It's right in the act.
The first part of it, the creation of a statutory presumption of reliability of unsworn hearsay evidence, is in the act.
In 2006, on a constitutional challenge to the regime in a case called Ferras, the Supreme Court tried to save the system, saying that they have to equip judges to be able to assess reliability. The problem is that since 2006, Ferras has proven to be a false promise, because this mountain of a wall that is demonstrable manifest unreliability has never been achieved. You can't do it.
If Diab did not, with all the experts in the world.... Let me explain.
With the first two alleged handwriting samples used by France against Dr. Diab, it turned out that the two supposed experts in France relied on the wrong person's known handwriting. They were not comparing Dr. Diab's handwriting. They were comparing his wife's handwriting. They identified her as that 40- to 45-year-old male bomber who signed in at the hotel.

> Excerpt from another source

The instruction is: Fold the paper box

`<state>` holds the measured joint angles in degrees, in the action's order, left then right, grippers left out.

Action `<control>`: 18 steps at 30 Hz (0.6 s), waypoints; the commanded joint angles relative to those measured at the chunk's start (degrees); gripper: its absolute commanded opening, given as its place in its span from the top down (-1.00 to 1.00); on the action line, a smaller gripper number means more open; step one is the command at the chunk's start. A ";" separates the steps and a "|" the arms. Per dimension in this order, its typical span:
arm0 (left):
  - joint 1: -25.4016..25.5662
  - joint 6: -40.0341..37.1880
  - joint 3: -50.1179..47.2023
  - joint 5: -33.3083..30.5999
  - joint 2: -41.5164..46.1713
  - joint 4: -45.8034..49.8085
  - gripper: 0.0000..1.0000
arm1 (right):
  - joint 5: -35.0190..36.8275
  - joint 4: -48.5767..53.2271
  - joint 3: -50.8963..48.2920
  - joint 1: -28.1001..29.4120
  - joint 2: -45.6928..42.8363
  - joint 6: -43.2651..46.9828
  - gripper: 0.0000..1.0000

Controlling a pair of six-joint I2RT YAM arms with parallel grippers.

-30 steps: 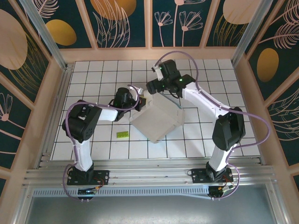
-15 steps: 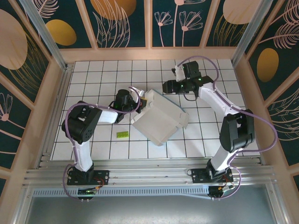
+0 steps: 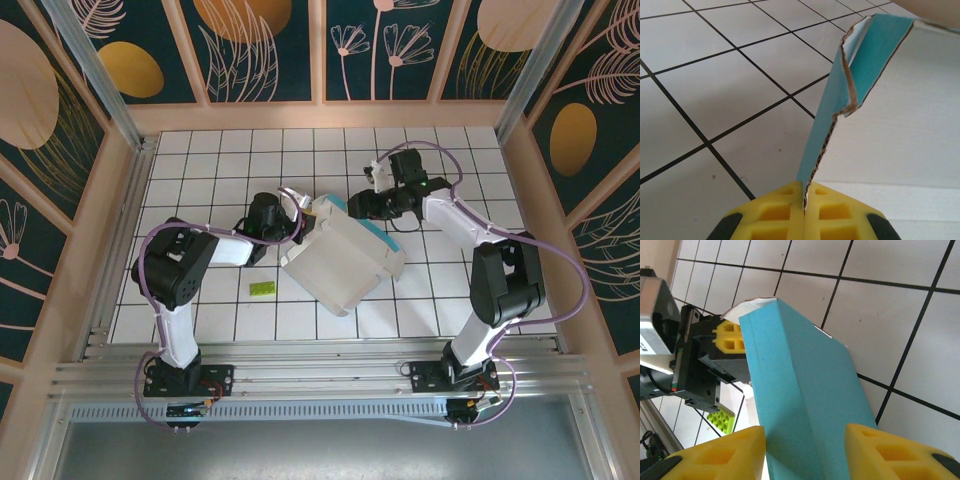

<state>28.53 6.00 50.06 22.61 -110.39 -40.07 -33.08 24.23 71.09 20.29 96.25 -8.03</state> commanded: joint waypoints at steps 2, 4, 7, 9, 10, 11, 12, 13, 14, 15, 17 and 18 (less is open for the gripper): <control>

When that came out through expert evidence by the international experts, who recognized that they weren't even comparing Dr. Diab's handwriting.... This was another person's handwriting. They got another person. That person did not follow accepted methodology.
The Swiss experts said it's totally unreliable. The leading Americans said it was unreliable. The leading U.K. authorities said it was unreliable. The leading Canadians said it was unreliable.
That has grown up in the case law, but it should be clear that if you don't have this presumption, you haven't put a reverse onus on the person.